In high-stakes industries like aerospace and automotive, EMI isn't just a technical inconvenience—it can ground systems or compromise safety in an instant. But the risks are just as critical in healthcare. Medical devices such as pacemakers, defibrillators, and insulin pumps don’t have the luxury of uncertainty. They require uncompromising reliability. Relying on after-the-fact fixes or layered defenses isn’t enough - we need to eliminate interference at the source.


What Should Patients Do?

The EMS5G-PPM study offers a clear takeaway: if you have a modern, MRI-compatible pacemaker implanted within the last decade, 5G smartphones are unlikely to pose a direct threat to your heart. Still, patients should:

  • Avoid placing an active phone directly over the device, especially during calls.
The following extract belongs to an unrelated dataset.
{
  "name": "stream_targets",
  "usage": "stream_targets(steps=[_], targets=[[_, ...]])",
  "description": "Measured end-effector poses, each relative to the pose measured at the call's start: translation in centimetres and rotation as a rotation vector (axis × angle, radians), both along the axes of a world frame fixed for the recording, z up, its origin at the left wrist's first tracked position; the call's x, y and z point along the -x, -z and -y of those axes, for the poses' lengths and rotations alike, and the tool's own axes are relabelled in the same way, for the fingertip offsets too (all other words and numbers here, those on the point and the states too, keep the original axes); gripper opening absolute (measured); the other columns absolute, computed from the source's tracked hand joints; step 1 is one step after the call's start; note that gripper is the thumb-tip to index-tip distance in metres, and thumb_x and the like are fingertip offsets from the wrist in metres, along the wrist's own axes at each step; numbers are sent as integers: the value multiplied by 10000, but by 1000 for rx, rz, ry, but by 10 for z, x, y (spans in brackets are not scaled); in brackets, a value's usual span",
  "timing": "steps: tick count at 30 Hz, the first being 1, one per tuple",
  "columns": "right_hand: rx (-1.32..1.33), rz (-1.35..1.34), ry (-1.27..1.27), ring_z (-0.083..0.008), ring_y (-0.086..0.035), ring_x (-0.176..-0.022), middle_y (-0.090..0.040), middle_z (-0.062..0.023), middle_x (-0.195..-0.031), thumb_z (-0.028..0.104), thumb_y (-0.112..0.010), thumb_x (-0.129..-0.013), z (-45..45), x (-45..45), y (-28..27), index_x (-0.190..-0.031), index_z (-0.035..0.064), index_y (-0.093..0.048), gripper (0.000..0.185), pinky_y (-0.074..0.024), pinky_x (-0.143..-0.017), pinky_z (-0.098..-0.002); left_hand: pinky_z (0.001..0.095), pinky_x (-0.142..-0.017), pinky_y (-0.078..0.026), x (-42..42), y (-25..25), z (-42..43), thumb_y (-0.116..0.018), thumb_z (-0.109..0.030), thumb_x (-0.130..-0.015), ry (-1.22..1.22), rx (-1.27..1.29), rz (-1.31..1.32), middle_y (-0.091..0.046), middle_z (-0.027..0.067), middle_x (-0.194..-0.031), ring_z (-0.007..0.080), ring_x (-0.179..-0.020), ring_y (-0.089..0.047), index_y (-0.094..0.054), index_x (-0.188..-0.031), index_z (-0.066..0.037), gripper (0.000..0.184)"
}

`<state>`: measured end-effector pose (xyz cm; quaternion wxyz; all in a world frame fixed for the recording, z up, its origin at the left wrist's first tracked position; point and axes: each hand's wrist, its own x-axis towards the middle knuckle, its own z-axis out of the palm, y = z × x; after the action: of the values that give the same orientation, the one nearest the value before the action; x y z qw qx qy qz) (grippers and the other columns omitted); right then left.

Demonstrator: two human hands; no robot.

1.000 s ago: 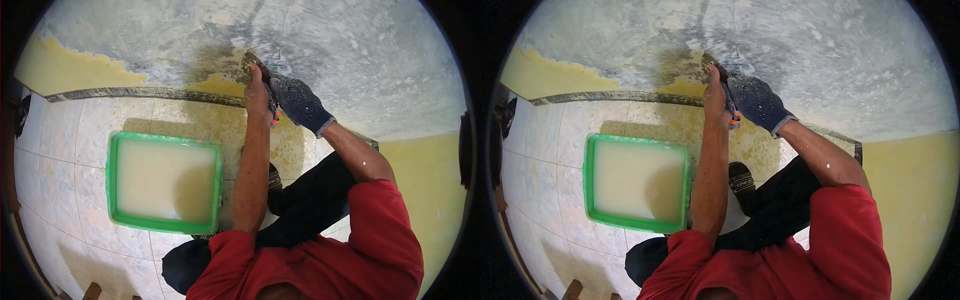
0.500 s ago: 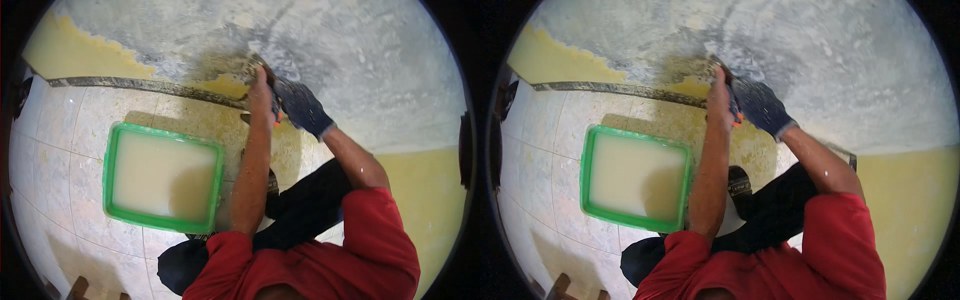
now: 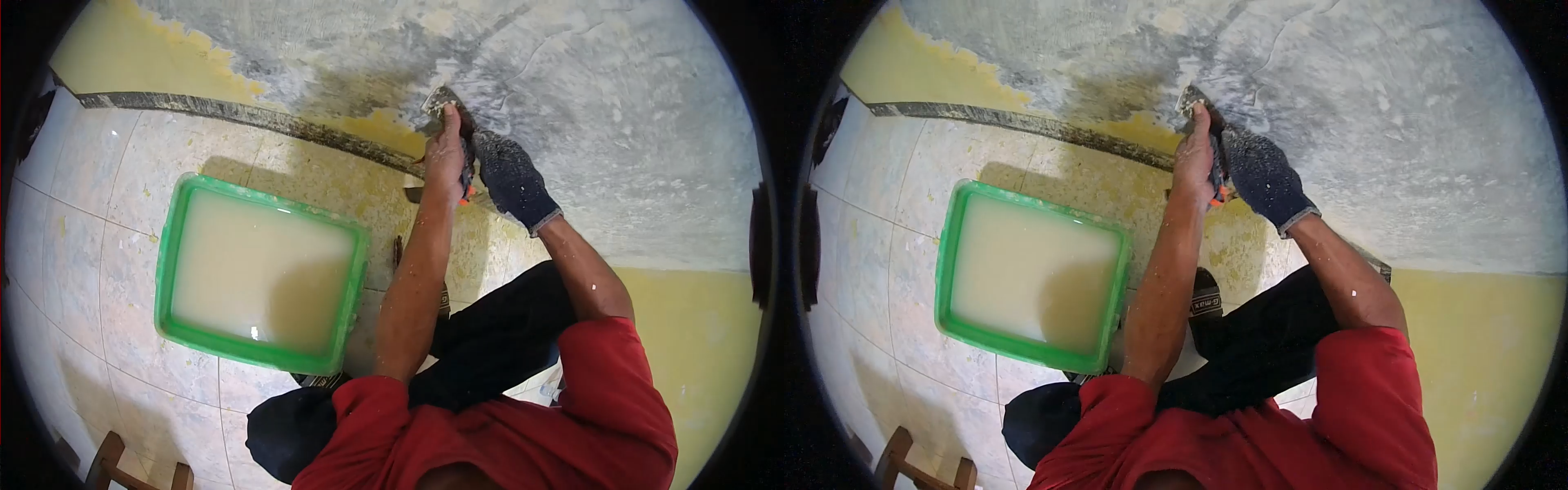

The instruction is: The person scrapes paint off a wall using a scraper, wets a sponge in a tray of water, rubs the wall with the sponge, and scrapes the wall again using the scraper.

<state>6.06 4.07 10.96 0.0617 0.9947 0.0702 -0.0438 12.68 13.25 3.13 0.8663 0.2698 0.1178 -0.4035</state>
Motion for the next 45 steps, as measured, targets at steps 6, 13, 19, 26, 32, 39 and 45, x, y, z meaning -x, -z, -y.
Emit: stream_targets(steps=[6, 13, 19, 26, 32, 39, 45], targets=[[75, 216, -194, -399, -556, -1036, -584, -237, -1128, 30, -525, -793, 20, 31, -10, -1224, -13, -507, 434, -444, -906, -451, 325, -504, -444, 23, -25, 16, -550, -703, -788, -106, 92, -24, -548, 19, -748, 135, -591, -533, -583, -1077, -12, 750], [173, 101, 18, -388, -554, -1064, -579, -235, -1158, 37, -529, -802, 36, 55, -30, -1247, -19, -493, 450, -438, -920, -454, 326, -790, -438, 42, -43, 35, -487, -729, -808, 14, 51, 24, -536, 72, -908, 174, -831, -477, -606, -1065, -3, 779], [210, 238, -248, -366, -555, -1063, -556, -237, -1187, 104, -504, -838, 4, 17, -14, -1261, -18, -481, 441, -431, -916, -451, 355, -920, -420, 8, -13, 22, -492, -699, -825, -110, 136, -37, -539, 168, -1231, 238, -1072, -532, -473, -1286, 67, 895], [69, 106, -241, -376, -550, -1066, -555, -242, -1181, 130, -508, -843, -16, -23, 14, -1280, -23, -466, 465, -420, -920, -461, 441, -936, -417, -18, 7, -17, -469, -735, -806, -166, 203, -46, -502, 182, -1263, 295, -1165, -486, -438, -1329, 34, 931], [11, 353, -249, -383, -588, -972, -582, -234, -1116, 114, -519, -834, -30, 6, 34, -1196, -10, -514, 383, -466, -834, -470, 357, -944, -399, 5, -17, -33, -533, -645, -836, -171, -225, 102, -598, 161, -1185, 281, -1069, -562, -554, -1238, 19, 776], [-453, 338, 363, -392, -566, -915, -595, -209, -1005, 147, -576, -814, -104, 1, 71, -1120, 38, -553, 325, -452, -769, -465, 452, -849, -445, 0, 11, -63, -559, -558, -832, -251, -893, 691, -644, 206, -1038, 380, -979, -593, -644, -1061, 16, 624], [-527, 454, 495, -323, -587, -1007, -604, -191, -1091, 245, -545, -883, -129, -22, 131, -1216, 61, -528, 381, -465, -832, -434, 449, -806, -459, -20, -1, -96, -563, -485, -832, -190, -1061, 990, -647, 217, -941, 400, -906, -600, -687, -925, -23, 487]])
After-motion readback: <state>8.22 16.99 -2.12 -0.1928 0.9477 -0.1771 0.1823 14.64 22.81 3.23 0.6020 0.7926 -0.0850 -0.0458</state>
  • Keep your phone out of your chest pocket or bra.

  • Avoid using phones near interrogation wands during clinical checkups.

For physicians and device manufacturers, the message is subtler but more urgent: as devices become smarter, they also become more vulnerable. We need next-generation circuit design that prevents EMI, not just survives it.


Final Thoughts

In an age when every car, drone, and wearable is a node in a digital web, EMI isn’t just an engineering challenge: it’s a public health issue. The pacemaker in your chest, the insulin pump on your hip, or the telemetry monitor on your wrist all rely on unbroken signals to sustain life.


Studies like EMS5G-PPM show we’ve come a long way. But the next leap - true EMI immunity - won’t come from better filters or longer cables. It’ll come from a rethink of how we design logic itself.